The nuvistor is a type of vacuum tube announced by RCA in 1959.  Nuvistors were made to compete with the then-new bipolar junction transistors, and were much smaller than conventional tubes of the day, almost approaching the compactness of early discrete transistor casings. Due to their small size, there was no space to include a vacuum fitting to evacuate the tube; instead, nuvistors were assembled and processed in a vacuum chamber with simple robotic devices. The tube is made entirely of metal with a ceramic base. Triodes and a few tetrodes were made; Nuvistor tetrodes were taller than their triode counterparts. 
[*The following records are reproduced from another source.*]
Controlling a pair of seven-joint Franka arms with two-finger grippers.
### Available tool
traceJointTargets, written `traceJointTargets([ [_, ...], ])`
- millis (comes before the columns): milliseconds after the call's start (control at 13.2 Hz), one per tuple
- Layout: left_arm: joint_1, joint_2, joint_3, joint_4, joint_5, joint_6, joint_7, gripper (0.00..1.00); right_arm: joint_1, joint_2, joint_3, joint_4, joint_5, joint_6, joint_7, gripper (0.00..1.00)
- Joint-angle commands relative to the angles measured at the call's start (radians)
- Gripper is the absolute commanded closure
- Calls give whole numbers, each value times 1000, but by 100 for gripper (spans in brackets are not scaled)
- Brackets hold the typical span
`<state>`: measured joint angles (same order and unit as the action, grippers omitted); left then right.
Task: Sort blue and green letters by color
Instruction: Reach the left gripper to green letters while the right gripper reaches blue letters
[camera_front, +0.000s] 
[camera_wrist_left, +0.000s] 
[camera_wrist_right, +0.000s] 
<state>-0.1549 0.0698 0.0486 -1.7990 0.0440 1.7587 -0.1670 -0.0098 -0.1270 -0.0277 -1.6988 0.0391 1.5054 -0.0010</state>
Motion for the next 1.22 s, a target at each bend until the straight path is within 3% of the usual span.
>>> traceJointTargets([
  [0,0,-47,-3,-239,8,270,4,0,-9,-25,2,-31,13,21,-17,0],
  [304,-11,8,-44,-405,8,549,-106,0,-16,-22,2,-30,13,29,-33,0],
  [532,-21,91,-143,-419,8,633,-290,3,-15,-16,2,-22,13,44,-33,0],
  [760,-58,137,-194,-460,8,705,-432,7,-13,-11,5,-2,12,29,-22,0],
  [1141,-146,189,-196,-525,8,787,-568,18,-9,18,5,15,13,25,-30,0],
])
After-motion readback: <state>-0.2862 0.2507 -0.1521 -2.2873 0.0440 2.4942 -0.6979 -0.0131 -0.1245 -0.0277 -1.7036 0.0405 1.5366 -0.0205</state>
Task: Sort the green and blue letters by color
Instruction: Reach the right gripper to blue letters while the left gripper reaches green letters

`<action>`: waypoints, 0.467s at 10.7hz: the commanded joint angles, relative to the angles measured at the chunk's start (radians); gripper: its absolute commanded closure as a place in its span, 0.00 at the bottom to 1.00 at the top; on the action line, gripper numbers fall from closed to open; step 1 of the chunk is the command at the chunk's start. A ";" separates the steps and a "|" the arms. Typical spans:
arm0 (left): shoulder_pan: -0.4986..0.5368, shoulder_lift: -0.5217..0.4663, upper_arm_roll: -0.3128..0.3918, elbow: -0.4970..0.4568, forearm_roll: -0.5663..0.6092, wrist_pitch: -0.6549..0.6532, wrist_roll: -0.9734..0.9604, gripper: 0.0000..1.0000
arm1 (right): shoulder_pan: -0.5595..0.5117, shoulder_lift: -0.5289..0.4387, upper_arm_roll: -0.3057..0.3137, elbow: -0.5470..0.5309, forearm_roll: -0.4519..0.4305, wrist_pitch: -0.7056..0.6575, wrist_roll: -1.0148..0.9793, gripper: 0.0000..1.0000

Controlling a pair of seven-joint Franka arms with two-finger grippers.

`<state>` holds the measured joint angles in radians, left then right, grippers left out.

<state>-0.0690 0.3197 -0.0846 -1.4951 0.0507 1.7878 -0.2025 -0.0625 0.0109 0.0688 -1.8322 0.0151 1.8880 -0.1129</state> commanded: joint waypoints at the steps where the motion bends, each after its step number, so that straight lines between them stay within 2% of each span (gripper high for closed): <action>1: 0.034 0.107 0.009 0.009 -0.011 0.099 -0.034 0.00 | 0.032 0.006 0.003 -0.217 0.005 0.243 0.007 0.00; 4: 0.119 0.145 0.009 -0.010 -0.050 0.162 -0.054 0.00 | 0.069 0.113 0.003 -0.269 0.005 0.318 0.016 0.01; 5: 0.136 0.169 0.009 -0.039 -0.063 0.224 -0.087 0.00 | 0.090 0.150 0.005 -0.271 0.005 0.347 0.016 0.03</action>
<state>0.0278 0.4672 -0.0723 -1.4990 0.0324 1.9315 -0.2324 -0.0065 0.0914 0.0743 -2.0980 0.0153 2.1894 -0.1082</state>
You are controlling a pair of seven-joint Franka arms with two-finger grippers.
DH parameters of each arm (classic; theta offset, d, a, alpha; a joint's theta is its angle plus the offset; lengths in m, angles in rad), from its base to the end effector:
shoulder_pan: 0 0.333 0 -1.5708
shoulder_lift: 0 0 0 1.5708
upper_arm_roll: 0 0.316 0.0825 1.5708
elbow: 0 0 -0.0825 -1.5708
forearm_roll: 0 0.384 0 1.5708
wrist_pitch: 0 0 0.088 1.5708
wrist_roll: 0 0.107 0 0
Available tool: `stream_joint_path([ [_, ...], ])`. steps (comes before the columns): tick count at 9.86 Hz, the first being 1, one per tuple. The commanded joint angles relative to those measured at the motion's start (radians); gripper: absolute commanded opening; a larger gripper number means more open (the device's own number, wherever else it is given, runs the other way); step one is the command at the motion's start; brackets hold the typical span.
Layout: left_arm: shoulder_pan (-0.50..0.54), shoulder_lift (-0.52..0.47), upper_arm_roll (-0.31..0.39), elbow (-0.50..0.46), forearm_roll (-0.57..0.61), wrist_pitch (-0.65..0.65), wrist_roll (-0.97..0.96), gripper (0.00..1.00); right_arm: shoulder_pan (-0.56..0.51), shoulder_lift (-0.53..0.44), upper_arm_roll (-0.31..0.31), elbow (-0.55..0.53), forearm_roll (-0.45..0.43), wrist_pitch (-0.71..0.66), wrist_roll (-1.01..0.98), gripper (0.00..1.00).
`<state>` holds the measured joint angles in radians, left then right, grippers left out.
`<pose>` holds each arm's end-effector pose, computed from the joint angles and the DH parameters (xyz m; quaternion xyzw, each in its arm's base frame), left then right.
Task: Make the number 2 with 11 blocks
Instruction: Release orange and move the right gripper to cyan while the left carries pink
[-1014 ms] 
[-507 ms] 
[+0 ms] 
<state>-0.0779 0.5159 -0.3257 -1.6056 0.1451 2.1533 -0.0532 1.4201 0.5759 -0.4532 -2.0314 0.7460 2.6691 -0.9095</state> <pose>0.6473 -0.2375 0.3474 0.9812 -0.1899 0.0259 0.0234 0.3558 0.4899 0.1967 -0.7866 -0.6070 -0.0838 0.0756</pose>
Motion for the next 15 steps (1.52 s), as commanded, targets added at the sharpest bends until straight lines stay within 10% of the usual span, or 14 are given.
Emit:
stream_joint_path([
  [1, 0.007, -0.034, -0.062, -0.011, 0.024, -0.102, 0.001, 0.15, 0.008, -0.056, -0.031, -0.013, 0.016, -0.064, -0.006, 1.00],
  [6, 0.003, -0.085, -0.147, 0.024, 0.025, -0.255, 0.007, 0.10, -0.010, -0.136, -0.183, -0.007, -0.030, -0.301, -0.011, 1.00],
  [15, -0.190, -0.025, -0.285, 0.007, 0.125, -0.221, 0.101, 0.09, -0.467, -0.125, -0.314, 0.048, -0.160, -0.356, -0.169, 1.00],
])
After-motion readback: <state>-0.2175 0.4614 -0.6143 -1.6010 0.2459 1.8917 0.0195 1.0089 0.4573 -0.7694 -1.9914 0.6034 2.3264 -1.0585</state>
Nuvistors are among the highest performing small signal receiving tubes. They feature excellent VHF and UHF performance plus low noise figures, and were widely used throughout the 1960s in television sets (beginning with RCA's "New Vista" line of color sets in 1961 with the CTC-11 chassis), radio and high-fidelity equipment primarily in RF sections, and oscilloscopes. RCA discontinued their use in television tuners for its product line in late 1971.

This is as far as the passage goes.